● Task to carry out:
Copy each record exactly, word for word.

Collected data entries
··········

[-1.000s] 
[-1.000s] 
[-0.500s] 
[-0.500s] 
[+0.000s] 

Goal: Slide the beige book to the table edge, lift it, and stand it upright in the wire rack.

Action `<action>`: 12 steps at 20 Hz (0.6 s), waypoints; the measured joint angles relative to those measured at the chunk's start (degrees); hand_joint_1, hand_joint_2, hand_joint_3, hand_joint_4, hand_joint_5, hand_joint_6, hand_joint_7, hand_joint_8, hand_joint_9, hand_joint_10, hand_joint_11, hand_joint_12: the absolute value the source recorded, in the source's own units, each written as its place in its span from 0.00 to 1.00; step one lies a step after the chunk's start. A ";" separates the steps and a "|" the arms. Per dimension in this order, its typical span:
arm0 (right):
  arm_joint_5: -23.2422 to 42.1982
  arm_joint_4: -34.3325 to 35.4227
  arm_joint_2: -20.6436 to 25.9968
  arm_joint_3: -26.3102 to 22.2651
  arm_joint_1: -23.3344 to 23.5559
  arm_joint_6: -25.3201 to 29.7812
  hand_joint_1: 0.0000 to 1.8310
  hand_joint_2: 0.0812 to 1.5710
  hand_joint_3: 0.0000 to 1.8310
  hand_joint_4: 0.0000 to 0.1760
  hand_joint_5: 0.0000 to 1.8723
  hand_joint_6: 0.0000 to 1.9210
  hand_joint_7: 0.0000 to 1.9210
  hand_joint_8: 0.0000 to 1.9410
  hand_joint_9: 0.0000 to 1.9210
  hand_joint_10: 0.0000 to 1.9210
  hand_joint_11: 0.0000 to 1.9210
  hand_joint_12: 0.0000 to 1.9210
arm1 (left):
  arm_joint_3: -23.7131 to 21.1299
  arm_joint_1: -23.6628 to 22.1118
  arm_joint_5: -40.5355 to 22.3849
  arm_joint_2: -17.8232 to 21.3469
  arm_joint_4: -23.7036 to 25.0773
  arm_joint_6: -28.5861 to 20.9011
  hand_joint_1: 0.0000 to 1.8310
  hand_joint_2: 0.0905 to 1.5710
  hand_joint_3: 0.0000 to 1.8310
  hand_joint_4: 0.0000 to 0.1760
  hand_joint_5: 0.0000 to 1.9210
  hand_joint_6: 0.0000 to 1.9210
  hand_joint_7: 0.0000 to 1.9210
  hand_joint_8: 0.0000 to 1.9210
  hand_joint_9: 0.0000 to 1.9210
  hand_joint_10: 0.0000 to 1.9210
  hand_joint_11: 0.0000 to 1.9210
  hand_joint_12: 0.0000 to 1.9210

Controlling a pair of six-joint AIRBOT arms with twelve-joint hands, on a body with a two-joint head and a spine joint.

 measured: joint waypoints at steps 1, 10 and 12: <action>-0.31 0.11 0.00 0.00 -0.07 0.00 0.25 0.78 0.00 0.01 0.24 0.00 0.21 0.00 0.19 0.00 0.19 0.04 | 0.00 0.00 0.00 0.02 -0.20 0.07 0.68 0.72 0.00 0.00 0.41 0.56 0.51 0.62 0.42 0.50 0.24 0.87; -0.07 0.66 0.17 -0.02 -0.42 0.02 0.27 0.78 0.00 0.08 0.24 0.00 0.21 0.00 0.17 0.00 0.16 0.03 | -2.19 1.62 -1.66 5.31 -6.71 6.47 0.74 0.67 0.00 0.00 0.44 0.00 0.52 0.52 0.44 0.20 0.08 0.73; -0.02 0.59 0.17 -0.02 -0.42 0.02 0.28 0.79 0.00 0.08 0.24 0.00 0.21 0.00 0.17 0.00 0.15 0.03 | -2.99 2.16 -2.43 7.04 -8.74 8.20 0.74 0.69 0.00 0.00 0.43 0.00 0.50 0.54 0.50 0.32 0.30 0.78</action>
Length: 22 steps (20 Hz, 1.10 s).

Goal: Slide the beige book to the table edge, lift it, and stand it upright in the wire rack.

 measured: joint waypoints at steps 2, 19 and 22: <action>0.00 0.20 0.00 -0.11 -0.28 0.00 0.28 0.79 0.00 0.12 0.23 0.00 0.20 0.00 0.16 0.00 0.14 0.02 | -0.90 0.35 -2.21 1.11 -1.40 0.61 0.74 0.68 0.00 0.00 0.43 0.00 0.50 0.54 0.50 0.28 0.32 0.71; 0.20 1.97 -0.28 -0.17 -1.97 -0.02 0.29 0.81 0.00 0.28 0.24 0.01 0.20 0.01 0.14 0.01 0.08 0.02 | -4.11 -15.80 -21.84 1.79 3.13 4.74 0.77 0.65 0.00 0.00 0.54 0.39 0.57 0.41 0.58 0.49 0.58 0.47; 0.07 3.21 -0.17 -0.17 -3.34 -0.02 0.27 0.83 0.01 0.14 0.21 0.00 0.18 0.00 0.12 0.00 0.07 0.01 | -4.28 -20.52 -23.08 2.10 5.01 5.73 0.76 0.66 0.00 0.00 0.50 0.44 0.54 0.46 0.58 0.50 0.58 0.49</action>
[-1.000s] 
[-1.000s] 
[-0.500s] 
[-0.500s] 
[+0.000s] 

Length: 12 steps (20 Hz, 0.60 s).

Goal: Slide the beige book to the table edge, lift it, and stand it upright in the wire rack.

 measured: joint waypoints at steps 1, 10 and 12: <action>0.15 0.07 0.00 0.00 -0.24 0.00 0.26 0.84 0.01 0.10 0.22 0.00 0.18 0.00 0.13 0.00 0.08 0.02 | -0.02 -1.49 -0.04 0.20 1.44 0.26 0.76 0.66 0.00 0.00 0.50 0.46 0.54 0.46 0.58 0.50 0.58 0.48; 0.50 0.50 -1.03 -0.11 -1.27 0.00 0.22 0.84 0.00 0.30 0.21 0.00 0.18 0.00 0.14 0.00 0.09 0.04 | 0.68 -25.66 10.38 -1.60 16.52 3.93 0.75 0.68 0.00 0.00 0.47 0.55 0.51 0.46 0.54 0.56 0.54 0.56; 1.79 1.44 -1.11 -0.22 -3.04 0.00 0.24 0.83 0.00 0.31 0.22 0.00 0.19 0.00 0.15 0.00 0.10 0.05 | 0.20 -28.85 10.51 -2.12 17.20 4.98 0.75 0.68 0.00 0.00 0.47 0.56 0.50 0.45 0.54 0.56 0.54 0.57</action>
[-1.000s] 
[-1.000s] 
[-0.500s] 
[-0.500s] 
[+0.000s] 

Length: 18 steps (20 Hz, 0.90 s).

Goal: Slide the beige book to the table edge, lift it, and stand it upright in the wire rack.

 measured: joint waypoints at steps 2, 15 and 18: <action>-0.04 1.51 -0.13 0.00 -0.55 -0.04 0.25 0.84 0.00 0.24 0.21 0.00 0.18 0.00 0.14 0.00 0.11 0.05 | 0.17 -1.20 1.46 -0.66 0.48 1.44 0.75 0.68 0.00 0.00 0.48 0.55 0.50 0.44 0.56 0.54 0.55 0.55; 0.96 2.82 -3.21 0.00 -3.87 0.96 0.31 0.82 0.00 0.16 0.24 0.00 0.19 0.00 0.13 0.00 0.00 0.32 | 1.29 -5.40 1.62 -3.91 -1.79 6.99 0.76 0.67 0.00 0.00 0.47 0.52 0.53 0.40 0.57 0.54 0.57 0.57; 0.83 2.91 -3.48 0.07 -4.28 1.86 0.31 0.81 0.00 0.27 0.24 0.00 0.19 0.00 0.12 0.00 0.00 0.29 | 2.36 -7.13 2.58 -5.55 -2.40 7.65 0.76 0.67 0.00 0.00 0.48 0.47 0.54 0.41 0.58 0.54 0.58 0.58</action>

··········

● Exercise solution:
[-1.000s] 
[-1.000s] 
[-0.500s] 
[-0.500s] 
[+0.000s] 

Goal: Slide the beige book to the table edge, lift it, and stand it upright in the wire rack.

Action `<action>`: 12 steps at 20 Hz (0.6 s), waypoints; the measured joint angles relative to those measured at the chunk's start (degrees); hand_joint_1, hand_joint_2, hand_joint_3, hand_joint_4, hand_joint_5, hand_joint_6, hand_joint_7, hand_joint_8, hand_joint_9, hand_joint_10, hand_joint_11, hand_joint_12: the absolute value the source recorded, in the source's own units, each written as its place in its span from 0.00 to 1.00; step one lies a step after the chunk's start. A ";" separates the steps and a "|" the arms. Per dimension in this order, its typical span:
arm0 (right):
  arm_joint_5: -23.2422 to 42.1982
  arm_joint_4: -34.3325 to 35.4227
  arm_joint_2: -20.6436 to 25.9968
  arm_joint_3: -26.3102 to 22.2651
  arm_joint_1: -23.3344 to 23.5559
  arm_joint_6: -25.3201 to 29.7812
  hand_joint_1: 0.0000 to 1.8310
  hand_joint_2: 0.0812 to 1.5710
  hand_joint_3: 0.0000 to 1.8310
  hand_joint_4: 0.0000 to 0.1760
  hand_joint_5: 0.0000 to 1.8723
  hand_joint_6: 0.0000 to 1.9210
  hand_joint_7: 0.0000 to 1.9210
  hand_joint_8: 0.0000 to 1.9410
  hand_joint_9: 0.0000 to 1.9210
  hand_joint_10: 0.0000 to 1.9210
  hand_joint_11: 0.0000 to 1.9210
  hand_joint_12: 0.0000 to 1.9210
arm1 (left):
  arm_joint_3: -23.7131 to 21.1299
  arm_joint_1: -23.6628 to 22.1118
  arm_joint_5: -40.5355 to 22.3849
  arm_joint_2: -17.8232 to 21.3469
  arm_joint_4: -23.7036 to 25.0773
  arm_joint_6: -28.5861 to 20.9011
  hand_joint_1: 0.0000 to 1.8310
  hand_joint_2: 0.0905 to 1.5710
  hand_joint_3: 0.0000 to 1.8310
  hand_joint_4: 0.0000 to 0.1760
  hand_joint_5: 0.0000 to 1.9210
  hand_joint_6: 0.0000 to 1.9210
  hand_joint_7: 0.0000 to 1.9210
  hand_joint_8: 0.0000 to 1.9210
  hand_joint_9: 0.0000 to 1.9210
  hand_joint_10: 0.0000 to 1.9210
  hand_joint_11: 0.0000 to 1.9210
  hand_joint_12: 0.0000 to 1.9210

Controlling a pair of six-joint AIRBOT arms with twelve-joint hands, on a body with a two-joint head and a spine joint.

 measured: joint waypoints at steps 1, 10 and 12: <action>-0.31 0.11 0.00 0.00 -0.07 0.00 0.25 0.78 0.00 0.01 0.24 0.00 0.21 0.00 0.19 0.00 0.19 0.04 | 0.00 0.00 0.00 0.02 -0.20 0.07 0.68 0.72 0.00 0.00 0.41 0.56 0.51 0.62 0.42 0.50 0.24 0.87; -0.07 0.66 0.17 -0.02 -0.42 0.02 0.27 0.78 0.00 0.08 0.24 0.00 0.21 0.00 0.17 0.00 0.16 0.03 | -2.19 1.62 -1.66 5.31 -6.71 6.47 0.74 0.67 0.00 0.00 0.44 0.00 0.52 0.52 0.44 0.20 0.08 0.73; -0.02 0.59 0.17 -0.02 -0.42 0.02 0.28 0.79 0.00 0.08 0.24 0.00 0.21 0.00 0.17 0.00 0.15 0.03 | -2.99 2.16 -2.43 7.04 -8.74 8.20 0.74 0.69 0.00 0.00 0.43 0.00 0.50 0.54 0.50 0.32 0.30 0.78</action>
Length: 22 steps (20 Hz, 1.10 s).

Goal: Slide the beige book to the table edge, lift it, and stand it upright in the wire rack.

 measured: joint waypoints at steps 2, 19 and 22: <action>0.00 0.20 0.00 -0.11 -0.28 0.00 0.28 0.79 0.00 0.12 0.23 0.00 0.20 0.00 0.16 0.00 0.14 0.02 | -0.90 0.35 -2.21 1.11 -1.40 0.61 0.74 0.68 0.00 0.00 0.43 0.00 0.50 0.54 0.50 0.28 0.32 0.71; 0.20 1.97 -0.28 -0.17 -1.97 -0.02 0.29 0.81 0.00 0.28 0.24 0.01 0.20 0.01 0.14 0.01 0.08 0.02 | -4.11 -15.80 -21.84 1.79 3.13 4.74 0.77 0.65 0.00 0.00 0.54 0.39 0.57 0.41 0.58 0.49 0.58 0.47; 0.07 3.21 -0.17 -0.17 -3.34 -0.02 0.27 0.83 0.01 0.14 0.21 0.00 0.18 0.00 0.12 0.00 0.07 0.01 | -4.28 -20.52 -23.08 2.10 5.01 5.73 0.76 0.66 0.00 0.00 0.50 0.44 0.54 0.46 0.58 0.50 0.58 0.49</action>
[-1.000s] 
[-1.000s] 
[-0.500s] 
[-0.500s] 
[+0.000s] 

Length: 12 steps (20 Hz, 0.60 s).

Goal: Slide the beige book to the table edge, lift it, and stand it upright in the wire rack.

 measured: joint waypoints at steps 1, 10 and 12: <action>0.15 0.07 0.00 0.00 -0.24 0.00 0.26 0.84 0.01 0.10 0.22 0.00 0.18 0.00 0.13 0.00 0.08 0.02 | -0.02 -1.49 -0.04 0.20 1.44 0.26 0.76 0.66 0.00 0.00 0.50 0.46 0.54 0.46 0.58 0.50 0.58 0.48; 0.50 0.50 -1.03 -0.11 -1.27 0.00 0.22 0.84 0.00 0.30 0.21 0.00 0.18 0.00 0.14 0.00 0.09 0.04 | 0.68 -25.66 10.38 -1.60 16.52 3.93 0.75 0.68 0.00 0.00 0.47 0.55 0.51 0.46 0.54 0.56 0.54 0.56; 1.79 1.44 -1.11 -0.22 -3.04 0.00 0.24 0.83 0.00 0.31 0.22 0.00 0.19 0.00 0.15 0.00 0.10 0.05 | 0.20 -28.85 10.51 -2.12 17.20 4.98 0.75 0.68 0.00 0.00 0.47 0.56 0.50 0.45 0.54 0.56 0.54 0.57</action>
[-1.000s] 
[-1.000s] 
[-0.500s] 
[-0.500s] 
[+0.000s] 

Length: 18 steps (20 Hz, 0.90 s).

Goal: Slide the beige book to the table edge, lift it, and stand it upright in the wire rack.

 measured: joint waypoints at steps 2, 15 and 18: <action>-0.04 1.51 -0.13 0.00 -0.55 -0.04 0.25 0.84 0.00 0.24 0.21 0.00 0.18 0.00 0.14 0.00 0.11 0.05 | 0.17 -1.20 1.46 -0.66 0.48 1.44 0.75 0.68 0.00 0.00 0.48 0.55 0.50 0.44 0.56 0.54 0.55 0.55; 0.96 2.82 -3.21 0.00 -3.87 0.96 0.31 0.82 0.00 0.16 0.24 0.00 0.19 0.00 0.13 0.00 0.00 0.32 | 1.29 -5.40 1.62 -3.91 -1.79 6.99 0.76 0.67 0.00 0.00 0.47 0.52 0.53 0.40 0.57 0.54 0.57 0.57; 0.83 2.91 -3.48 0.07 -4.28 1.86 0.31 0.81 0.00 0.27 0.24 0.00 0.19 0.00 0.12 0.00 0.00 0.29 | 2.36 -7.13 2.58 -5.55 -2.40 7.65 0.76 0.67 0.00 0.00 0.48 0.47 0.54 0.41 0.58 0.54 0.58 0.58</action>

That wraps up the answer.